##### Material shown #####
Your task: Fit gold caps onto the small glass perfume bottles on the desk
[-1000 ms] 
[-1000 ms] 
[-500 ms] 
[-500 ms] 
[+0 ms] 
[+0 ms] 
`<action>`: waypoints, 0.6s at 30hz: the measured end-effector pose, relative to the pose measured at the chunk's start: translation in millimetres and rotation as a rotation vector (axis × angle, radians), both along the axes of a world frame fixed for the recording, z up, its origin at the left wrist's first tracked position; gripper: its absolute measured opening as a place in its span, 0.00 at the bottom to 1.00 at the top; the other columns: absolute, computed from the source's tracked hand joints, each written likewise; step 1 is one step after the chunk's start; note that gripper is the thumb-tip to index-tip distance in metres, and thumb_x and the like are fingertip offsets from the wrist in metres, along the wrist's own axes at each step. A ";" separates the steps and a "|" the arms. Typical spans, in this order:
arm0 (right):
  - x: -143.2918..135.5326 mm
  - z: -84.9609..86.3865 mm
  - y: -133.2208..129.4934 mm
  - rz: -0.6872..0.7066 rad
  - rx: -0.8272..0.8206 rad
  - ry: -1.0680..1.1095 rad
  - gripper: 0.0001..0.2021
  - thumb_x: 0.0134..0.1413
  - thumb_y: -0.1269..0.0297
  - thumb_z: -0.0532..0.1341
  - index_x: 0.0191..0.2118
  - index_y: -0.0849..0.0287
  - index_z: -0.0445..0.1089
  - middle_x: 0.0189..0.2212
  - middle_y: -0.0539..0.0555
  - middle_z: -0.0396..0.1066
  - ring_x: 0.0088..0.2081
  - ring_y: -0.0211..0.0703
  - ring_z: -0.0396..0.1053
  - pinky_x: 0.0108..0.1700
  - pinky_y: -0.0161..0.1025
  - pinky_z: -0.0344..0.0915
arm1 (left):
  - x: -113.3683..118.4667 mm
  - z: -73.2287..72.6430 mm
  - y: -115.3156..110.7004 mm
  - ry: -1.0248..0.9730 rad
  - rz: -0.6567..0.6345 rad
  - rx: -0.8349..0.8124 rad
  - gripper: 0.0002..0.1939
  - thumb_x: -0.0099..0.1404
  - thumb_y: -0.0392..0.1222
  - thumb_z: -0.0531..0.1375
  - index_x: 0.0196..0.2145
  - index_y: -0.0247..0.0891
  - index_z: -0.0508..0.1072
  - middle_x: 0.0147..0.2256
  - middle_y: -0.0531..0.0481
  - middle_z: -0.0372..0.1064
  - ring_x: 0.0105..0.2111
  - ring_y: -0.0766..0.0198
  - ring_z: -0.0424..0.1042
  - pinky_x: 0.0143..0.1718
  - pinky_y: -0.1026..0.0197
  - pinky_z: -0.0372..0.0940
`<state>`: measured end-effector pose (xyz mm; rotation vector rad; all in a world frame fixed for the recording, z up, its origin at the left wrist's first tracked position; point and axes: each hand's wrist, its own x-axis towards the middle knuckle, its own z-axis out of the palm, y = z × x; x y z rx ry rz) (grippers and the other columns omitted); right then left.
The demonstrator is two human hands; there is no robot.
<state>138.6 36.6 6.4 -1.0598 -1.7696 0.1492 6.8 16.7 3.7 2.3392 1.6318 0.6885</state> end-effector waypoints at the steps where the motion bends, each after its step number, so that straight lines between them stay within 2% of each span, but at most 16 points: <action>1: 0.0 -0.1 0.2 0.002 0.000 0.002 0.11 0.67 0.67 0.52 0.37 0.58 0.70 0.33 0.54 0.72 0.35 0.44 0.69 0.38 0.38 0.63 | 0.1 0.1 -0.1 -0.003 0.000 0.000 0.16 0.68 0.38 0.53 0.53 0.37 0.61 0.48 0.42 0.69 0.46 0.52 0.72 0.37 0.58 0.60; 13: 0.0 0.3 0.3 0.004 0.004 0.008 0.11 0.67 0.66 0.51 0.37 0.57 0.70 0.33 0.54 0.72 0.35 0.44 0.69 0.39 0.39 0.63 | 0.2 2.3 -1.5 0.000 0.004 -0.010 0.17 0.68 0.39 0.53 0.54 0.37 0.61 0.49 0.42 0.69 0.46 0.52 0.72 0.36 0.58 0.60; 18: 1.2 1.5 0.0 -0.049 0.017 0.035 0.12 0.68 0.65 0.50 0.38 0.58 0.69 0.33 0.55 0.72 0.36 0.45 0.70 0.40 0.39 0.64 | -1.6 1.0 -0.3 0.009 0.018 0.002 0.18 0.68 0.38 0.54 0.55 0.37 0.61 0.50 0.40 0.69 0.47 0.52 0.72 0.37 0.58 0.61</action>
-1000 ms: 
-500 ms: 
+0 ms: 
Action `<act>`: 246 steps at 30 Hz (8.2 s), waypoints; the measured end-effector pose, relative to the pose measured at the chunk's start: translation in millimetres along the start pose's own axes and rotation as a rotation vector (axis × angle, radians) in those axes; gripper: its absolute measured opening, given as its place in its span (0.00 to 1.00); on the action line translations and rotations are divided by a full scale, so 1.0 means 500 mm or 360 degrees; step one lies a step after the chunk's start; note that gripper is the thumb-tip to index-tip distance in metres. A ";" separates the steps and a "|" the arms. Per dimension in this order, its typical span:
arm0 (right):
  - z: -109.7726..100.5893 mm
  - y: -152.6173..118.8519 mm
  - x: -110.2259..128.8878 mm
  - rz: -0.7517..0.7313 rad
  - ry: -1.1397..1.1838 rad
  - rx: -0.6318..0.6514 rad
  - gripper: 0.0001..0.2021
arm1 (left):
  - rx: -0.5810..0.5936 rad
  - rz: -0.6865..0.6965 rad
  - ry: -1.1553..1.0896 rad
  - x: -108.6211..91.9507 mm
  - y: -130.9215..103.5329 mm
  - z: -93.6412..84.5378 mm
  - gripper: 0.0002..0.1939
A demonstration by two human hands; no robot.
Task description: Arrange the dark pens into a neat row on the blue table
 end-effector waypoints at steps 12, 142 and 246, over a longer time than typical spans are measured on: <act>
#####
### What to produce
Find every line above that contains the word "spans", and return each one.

### Response
`<action>`: waypoints, 0.6s at 30hz: the measured end-effector pose, relative to the pose measured at the chunk's start: translation in millimetres and rotation as a rotation vector (axis × angle, radians), both along the axes of a world frame fixed for the recording, z up, its origin at the left wrist's first tracked position; gripper: its absolute measured opening as a place in its span, 0.00 at the bottom to 1.00 at the top; the other columns: absolute, computed from the source's tracked hand joints, each written likewise; step 1 is one step after the chunk's start; note that gripper is the thumb-tip to index-tip distance in metres, and thumb_x and the like are fingertip offsets from the wrist in metres, along the wrist's own axes at each step. A ";" separates the steps and a "|" the arms. Typical spans, in this order:
 end-effector waypoints at steps 12, 142 and 246, over a longer time than typical spans are measured on: <act>

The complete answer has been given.